All lines between the start of the listing below and the line containing "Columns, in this", inclusive, must be repeated exactly.
━━━━━━━━━━━━━━━━━━━━━━━━━━━━━━
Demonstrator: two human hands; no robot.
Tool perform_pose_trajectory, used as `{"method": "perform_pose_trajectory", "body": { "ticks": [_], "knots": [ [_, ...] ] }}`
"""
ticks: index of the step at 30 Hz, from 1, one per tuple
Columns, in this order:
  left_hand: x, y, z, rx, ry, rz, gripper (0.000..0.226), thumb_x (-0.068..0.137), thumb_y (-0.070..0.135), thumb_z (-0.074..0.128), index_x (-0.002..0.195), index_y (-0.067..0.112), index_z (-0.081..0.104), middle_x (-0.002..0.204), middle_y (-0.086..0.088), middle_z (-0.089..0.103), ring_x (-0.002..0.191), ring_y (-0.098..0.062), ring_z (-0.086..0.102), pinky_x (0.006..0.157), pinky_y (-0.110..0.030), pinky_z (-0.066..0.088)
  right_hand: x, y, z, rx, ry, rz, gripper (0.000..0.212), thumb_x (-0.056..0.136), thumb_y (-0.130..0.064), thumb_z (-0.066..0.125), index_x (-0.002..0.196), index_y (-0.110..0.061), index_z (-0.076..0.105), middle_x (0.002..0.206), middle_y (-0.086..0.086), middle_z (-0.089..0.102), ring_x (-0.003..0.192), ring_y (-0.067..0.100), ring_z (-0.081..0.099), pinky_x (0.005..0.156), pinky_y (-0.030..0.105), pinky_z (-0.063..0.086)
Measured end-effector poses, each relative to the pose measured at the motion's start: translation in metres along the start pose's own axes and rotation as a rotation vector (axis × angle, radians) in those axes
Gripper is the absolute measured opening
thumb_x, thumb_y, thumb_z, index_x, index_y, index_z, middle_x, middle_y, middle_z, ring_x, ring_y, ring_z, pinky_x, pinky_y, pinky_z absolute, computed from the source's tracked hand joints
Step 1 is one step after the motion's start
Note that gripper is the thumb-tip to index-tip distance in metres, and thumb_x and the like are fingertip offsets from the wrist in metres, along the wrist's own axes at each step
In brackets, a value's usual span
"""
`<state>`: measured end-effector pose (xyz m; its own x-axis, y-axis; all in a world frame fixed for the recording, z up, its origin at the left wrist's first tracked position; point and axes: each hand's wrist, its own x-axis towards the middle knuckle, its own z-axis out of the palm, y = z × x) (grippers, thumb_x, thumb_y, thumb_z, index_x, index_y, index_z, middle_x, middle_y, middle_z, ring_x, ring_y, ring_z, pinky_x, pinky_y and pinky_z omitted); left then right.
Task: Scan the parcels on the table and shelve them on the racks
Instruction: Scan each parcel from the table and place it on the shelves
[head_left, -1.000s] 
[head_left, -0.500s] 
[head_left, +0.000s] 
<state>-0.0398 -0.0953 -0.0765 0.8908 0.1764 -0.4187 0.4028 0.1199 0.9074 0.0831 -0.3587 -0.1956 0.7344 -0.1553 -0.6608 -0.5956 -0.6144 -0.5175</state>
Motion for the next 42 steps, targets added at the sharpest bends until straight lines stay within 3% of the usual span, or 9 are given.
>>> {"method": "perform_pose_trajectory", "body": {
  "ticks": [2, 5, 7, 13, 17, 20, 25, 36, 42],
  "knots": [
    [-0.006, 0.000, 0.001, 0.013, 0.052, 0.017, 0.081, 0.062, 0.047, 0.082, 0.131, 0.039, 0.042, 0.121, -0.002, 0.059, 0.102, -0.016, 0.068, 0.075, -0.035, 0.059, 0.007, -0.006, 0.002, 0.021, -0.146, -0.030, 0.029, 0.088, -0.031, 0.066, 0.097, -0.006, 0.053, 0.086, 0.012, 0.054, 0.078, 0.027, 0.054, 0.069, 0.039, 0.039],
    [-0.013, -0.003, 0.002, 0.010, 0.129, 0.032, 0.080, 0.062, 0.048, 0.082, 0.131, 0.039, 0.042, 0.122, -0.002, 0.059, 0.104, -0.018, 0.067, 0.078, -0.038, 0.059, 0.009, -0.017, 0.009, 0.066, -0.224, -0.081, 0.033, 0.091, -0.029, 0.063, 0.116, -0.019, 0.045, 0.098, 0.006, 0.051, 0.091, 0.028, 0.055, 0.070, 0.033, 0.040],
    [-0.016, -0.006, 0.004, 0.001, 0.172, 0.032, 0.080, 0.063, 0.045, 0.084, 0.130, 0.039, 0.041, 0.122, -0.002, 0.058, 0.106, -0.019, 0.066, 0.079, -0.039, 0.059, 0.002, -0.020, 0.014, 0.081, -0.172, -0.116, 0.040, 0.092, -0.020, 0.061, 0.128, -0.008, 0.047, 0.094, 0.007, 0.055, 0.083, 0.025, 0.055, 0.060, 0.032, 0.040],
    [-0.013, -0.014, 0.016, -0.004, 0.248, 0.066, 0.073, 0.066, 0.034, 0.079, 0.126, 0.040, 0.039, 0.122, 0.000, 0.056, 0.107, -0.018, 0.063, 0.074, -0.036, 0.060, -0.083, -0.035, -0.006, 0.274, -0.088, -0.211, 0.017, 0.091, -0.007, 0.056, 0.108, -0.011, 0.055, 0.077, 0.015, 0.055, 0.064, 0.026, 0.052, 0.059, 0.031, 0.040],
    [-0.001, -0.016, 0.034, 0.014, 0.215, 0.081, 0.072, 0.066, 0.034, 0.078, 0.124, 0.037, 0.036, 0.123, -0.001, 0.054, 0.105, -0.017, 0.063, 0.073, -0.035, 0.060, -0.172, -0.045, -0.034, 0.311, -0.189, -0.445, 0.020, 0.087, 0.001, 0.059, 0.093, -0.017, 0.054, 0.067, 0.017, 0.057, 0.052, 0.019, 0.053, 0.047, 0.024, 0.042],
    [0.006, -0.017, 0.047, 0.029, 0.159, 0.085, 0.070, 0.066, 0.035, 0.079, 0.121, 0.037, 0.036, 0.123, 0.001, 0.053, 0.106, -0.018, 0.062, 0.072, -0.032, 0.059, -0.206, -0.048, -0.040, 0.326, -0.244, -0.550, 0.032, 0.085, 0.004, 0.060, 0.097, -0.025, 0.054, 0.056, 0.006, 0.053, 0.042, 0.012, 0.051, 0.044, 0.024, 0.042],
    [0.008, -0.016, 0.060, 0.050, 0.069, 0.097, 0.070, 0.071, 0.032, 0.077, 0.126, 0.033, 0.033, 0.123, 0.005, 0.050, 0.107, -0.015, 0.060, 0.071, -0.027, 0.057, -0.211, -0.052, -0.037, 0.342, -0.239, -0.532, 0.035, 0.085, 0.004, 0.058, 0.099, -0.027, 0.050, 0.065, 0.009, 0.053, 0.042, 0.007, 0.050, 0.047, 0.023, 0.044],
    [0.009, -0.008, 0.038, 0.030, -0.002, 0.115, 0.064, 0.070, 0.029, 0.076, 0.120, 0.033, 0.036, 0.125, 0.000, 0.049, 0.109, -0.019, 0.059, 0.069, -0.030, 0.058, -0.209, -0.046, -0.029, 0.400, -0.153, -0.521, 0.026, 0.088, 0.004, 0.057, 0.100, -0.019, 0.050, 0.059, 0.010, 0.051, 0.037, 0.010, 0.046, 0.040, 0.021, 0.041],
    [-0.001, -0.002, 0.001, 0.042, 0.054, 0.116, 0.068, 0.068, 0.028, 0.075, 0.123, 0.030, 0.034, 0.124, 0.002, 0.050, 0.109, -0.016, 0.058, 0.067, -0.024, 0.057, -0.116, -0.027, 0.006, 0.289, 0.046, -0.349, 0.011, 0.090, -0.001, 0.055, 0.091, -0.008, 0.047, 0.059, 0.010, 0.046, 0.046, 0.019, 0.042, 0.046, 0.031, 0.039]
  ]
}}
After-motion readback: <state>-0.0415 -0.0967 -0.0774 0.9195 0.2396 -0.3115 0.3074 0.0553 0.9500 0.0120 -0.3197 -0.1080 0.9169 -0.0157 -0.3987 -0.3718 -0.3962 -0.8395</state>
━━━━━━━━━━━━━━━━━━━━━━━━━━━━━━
(Solution for this task):
Demonstrator: two human hands; no robot.
Tool perform_pose_trajectory, used as `{"method": "perform_pose_trajectory", "body": { "ticks": [_], "knots": [ [_, ...] ] }}`
"""
ticks: index of the step at 30 Hz, from 1, one per tuple
Columns, in this order:

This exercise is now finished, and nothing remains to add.